**ACTION ITEM**
Leaving the pictures aside, repeat each line below exactly.

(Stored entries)
Content starts
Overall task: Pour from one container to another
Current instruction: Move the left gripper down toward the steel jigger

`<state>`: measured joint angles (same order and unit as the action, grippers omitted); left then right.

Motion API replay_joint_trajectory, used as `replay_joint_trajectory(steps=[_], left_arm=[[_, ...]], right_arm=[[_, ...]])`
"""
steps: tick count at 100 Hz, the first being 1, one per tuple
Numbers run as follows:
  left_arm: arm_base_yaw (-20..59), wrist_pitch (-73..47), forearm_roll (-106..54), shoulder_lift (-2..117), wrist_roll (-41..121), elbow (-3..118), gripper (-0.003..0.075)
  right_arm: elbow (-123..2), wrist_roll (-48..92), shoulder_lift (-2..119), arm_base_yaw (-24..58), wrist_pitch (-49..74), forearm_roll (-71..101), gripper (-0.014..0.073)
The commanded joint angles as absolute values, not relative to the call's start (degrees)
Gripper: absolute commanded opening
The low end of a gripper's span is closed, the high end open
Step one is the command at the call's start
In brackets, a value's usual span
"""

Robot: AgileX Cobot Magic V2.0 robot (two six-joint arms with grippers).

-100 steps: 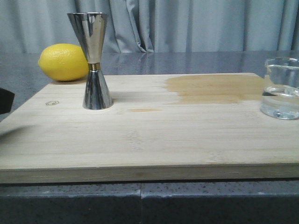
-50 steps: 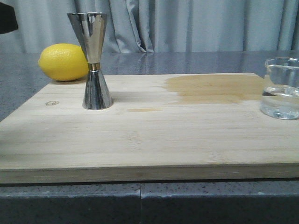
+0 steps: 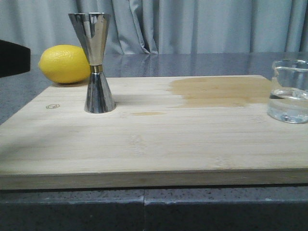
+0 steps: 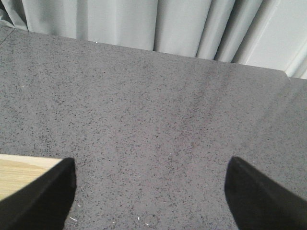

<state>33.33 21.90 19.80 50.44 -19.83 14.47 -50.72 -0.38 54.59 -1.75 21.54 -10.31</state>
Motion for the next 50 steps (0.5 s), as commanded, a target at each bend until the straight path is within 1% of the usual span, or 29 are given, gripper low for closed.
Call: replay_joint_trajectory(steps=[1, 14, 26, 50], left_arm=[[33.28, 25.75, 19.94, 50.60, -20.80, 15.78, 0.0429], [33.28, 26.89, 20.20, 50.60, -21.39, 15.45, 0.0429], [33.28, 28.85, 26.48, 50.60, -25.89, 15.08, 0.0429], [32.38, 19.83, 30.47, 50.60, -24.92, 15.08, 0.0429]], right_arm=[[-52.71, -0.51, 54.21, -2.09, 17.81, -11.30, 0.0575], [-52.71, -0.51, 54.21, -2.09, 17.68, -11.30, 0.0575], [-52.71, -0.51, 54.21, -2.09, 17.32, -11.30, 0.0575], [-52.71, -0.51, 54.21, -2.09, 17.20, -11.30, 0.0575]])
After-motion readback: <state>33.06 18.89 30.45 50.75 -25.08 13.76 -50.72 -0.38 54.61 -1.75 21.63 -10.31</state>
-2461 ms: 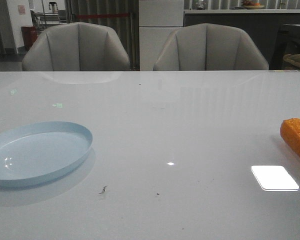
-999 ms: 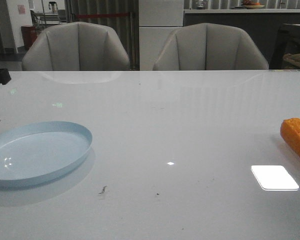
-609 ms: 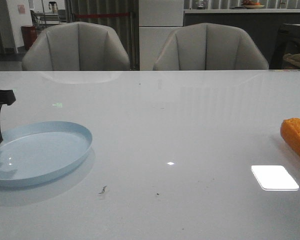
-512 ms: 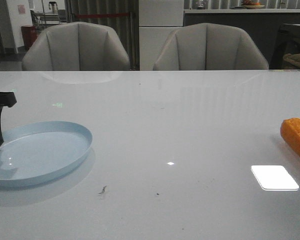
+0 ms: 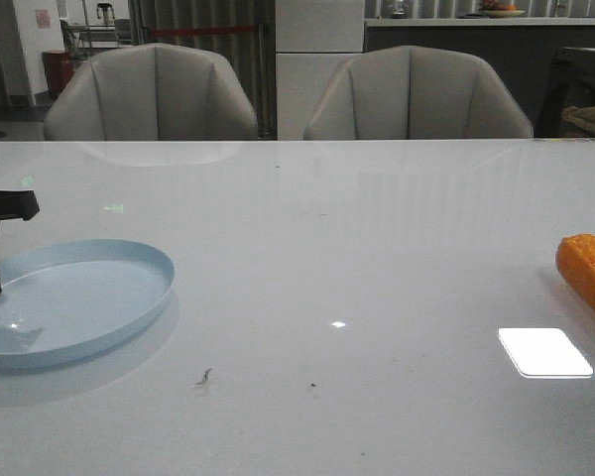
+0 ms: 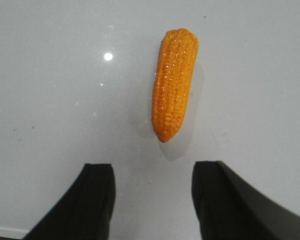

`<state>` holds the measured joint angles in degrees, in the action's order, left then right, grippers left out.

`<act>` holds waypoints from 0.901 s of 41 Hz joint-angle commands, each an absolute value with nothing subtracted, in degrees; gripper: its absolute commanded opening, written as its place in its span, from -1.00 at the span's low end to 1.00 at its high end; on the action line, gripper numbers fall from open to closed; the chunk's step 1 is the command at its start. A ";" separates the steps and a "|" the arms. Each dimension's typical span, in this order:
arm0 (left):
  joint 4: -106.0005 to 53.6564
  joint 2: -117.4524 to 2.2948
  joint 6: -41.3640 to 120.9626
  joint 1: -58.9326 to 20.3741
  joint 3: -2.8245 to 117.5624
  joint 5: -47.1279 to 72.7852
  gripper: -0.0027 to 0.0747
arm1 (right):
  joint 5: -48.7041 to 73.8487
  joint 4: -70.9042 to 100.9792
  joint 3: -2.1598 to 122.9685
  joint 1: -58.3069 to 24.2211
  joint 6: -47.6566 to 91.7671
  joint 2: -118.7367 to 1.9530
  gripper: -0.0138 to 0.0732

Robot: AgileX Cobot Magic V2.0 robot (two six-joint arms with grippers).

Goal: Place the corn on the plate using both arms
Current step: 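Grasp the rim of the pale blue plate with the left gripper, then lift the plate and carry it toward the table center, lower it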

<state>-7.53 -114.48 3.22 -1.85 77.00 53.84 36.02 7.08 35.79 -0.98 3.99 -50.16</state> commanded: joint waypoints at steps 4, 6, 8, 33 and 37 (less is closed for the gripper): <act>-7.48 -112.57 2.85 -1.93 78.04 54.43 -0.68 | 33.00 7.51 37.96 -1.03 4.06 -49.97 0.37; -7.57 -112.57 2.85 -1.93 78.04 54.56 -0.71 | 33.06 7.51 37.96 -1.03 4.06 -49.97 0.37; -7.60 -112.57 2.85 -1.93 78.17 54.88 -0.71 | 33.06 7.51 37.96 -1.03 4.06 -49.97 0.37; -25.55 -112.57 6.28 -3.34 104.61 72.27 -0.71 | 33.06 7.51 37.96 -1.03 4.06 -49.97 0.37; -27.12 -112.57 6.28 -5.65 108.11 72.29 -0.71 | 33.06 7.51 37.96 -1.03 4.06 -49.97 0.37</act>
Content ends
**ANSWER TO THE EXERCISE**
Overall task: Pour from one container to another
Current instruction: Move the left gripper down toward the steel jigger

`<state>`: measured joint angles (same order and unit as the action, grippers omitted); left then right.

Motion API replay_joint_trajectory, used as `replay_joint_trajectory(steps=[_], left_arm=[[_, ...]], right_arm=[[_, ...]])`
"""
steps: tick count at 100 Hz, the first being 1, one per tuple
Numbers run as follows:
  left_arm: arm_base_yaw (-20..59), wrist_pitch (-73..47), forearm_roll (-106..54), shoulder_lift (-2..117), wrist_roll (-41..121), elbow (-3..118), gripper (-0.003..0.075)
  right_arm: elbow (-123..2), wrist_roll (-48..92), shoulder_lift (-2..119), arm_base_yaw (-24..58), wrist_pitch (-49..74), forearm_roll (-71..101), gripper (-0.014..0.073)
The commanded joint angles as absolute values, not relative to the call's start (degrees)
Gripper: absolute commanded opening
The low end of a gripper's span is closed, the high end open
Step one is the command at the call's start
In brackets, a value's usual span
"""

Robot: AgileX Cobot Magic V2.0 robot (two six-joint arms with grippers).

-100 steps: 
-50 steps: 
+0 steps: 
+0 steps: 

<state>33.33 21.90 19.80 50.44 -19.83 14.47 -50.72 -0.38 54.59 -1.75 21.54 -10.31</state>
Motion for the next 50 steps (0.5 s), as commanded, a target at each bend until the straight path is within 1% of the usual span, or 29 are given, gripper low for closed.
Call: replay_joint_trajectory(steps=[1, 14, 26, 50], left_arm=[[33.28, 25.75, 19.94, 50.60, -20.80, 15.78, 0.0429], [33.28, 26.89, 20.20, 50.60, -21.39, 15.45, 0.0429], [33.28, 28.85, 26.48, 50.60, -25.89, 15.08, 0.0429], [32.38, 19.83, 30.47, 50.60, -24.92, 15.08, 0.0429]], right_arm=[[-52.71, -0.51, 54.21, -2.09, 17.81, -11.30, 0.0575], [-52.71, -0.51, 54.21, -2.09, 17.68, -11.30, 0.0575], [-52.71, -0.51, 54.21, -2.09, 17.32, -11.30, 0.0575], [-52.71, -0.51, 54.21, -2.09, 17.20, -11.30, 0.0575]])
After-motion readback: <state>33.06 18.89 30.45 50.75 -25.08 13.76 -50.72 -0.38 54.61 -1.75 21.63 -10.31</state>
-2461 ms: 
-999 ms: 
-609 ms: 
-512 ms: 
+0 ms: 
+0 ms: 

`<state>` holds the measured joint angles in degrees, in the action's order, left then right, grippers left out.

`<act>` holds waypoints from 0.901 s of 41 Hz joint-angle commands, each an absolute value with nothing subtracted, in degrees; gripper: its absolute commanded opening, written as its place in its span, from -1.00 at the span's low end to 1.00 at its high end; on the action line, gripper numbers fall from open to closed; the chunk's step 1 is the command at its start. A ";" separates the steps and a "|" the arms. Each dimension's typical span, in this order:
arm0 (left):
  joint 4: -106.0005 to 53.6564
  joint 2: -117.4524 to 2.2948
  joint 6: -41.3640 to 120.9626
  joint 1: -58.9326 to 20.3741
  joint 3: -2.8245 to 117.5624
  joint 5: -47.1279 to 72.7852
  gripper: -0.0027 to 0.0747
arm1 (right):
  joint 5: -48.7041 to 73.8487
  joint 4: -70.9042 to 100.9792
  joint 3: -2.1598 to 122.9685
  joint 1: -58.3069 to 24.2211
  joint 6: -47.6566 to 91.7671
  joint 2: -118.7367 to 1.9530
  gripper: -0.0138 to 0.0732

Robot: AgileX Cobot Magic V2.0 robot (two six-joint arms with grippers).

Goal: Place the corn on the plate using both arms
Current step: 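Grasp the rim of the pale blue plate with the left gripper, then lift the plate and carry it toward the table center, lower it
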
<state>-7.53 -114.48 3.22 -1.85 77.00 53.84 36.02 7.08 35.79 -0.98 3.99 -50.16</state> commanded: joint waypoints at steps 4, 6, 8, 33 and 37 (less is closed for the gripper): <act>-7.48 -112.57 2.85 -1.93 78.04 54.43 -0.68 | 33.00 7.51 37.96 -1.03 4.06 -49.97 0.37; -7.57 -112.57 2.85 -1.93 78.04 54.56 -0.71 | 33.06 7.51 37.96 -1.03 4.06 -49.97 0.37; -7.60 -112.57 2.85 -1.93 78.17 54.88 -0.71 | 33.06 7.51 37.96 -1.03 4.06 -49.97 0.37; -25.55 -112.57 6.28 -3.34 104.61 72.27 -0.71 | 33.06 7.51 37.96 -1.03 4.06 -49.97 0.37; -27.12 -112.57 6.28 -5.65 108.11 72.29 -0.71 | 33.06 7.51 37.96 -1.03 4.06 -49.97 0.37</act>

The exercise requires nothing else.